**Work instructions**
In the entries that follow, the first line to write out is the one containing "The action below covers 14", and the last is the one containing "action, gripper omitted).". Reproduce that stretch exactly, with nothing before or after it.

------ Provided data

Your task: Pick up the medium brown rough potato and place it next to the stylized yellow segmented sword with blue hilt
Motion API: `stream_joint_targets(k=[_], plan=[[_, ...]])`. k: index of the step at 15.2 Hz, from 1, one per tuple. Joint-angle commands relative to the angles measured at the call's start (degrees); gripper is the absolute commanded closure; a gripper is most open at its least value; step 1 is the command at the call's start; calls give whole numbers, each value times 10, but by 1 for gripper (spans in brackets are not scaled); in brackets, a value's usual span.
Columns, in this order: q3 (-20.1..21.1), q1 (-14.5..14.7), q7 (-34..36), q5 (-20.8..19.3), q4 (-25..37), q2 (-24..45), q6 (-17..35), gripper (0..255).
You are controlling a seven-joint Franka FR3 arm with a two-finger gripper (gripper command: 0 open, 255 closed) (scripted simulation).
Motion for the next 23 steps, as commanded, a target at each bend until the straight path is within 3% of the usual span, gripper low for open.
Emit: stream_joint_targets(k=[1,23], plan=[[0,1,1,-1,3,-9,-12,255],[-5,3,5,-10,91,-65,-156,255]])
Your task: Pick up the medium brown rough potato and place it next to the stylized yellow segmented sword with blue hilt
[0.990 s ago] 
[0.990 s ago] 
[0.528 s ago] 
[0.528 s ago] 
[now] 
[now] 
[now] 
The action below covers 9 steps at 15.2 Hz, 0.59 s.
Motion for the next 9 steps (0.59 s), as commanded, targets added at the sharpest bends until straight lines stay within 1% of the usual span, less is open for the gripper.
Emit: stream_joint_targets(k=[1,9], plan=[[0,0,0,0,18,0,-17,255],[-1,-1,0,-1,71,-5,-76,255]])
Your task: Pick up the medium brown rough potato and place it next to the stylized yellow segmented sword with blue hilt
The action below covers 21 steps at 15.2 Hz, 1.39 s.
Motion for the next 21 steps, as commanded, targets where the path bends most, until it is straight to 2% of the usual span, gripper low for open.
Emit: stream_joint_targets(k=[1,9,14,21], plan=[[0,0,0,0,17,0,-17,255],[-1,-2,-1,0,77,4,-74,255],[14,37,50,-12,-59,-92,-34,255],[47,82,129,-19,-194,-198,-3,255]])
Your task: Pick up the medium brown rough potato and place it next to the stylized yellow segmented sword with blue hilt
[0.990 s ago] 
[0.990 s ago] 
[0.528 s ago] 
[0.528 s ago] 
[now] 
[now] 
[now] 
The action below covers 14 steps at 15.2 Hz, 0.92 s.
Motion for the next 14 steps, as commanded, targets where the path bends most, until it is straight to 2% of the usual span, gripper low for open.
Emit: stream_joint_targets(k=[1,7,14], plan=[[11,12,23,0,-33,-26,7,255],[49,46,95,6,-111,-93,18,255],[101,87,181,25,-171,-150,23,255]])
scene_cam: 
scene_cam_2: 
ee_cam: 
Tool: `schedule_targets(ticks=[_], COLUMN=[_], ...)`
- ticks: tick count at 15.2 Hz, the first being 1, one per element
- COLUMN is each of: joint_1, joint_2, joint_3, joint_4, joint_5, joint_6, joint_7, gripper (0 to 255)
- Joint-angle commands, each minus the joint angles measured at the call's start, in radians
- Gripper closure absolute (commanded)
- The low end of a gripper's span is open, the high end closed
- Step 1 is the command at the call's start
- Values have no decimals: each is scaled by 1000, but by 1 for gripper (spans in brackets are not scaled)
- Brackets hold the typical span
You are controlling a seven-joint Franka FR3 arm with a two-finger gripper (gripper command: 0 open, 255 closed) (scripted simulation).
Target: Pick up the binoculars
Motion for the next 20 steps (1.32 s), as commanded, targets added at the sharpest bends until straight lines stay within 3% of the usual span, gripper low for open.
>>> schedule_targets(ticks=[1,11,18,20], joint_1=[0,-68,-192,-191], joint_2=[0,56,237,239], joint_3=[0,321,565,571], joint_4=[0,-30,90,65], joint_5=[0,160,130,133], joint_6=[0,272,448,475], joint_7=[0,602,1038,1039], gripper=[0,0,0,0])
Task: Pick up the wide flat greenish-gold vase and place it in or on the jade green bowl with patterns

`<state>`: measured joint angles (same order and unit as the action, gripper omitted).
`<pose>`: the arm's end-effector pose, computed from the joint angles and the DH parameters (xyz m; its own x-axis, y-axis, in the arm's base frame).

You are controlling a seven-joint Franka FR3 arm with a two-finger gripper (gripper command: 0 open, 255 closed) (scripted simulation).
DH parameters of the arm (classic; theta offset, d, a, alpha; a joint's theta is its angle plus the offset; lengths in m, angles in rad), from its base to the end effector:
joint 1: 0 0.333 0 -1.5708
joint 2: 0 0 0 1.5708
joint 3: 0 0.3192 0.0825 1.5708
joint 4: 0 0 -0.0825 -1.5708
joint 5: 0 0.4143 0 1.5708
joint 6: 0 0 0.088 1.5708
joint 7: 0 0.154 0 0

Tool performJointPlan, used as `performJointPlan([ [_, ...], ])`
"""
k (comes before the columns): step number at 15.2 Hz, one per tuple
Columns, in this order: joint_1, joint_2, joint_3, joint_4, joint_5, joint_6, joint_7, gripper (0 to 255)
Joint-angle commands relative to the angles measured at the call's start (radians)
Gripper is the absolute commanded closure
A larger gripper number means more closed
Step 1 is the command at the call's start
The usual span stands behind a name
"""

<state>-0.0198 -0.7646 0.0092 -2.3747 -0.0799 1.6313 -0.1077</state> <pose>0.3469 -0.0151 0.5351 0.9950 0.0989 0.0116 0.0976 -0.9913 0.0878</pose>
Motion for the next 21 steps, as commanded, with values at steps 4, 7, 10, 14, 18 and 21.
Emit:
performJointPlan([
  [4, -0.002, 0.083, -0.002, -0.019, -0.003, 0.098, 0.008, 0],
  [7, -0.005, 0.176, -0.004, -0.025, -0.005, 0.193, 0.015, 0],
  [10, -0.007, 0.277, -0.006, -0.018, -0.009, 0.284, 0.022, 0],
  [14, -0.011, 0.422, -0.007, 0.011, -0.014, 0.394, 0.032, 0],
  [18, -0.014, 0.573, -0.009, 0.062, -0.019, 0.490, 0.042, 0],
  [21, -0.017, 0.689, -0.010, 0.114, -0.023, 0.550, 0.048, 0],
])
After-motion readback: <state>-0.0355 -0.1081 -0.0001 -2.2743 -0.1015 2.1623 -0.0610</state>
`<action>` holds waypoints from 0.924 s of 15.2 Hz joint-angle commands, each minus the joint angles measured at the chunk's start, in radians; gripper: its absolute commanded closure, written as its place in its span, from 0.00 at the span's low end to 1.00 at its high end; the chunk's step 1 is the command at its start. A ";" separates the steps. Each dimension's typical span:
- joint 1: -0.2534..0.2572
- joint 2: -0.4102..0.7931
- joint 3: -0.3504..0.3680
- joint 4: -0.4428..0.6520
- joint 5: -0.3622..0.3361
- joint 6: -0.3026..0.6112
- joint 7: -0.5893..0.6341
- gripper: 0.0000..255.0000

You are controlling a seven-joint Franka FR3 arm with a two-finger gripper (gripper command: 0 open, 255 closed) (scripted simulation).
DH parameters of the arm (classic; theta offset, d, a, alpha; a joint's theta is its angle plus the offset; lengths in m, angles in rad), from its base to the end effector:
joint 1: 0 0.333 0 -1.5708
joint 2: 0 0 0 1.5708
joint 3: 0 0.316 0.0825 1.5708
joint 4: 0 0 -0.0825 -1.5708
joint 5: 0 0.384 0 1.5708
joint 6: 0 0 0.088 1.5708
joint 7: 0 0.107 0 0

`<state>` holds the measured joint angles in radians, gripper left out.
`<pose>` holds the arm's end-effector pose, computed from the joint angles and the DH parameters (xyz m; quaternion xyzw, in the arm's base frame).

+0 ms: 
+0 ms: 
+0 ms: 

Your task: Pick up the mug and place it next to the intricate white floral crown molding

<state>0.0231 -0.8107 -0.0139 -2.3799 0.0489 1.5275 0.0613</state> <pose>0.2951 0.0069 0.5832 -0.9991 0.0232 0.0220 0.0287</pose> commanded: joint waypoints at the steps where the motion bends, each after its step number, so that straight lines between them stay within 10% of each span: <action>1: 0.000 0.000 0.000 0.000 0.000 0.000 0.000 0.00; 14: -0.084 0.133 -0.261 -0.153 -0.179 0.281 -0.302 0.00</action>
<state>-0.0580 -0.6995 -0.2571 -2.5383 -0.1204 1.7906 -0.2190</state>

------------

**Task response**
The action below covers 14 steps at 15.2 Hz, 0.92 s.
Motion for the next 14 steps, as commanded, targets where the path bends most, until it is straight to 2% of the usual span, gripper low for open.
Emit: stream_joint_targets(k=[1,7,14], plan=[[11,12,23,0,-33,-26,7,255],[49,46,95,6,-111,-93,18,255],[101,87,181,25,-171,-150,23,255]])
scene_cam: 
scene_cam_2: 
ee_cam: 
Tool: `schedule_targets(ticks=[_], COLUMN=[_], ...)`
- ticks: tick count at 15.2 Hz, the first being 1, one per element
- COLUMN is each of: joint_1, joint_2, joint_3, joint_4, joint_5, joint_6, joint_7, gripper (0 to 255)
- Joint-angle commands, each minus the joint angles measured at the call's start, in radians
- Gripper closure absolute (commanded)
- The low end of a gripper's span is open, the high end closed
- Step 1 is the command at the call's start
- Values have no decimals: each is scaled by 1000, but by 1 for gripper (spans in brackets are not scaled)
- Brackets hold the typical span
You are controlling a seven-joint Franka FR3 arm with a two-finger gripper (gripper command: 0 open, 255 closed) (scripted simulation).
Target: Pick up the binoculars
Motion for the next 20 steps (1.32 s), as commanded, targets added at the sharpest bends until straight lines stay within 3% of the usual span, gripper low for open.
>>> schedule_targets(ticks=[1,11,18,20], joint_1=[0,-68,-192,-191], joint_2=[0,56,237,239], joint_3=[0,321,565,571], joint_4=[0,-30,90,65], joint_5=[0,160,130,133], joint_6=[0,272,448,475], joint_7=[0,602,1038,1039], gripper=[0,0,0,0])
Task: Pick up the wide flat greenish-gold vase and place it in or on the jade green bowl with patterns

`<state>`: measured joint angles (same order and unit as the action, gripper omitted).

No further output is required.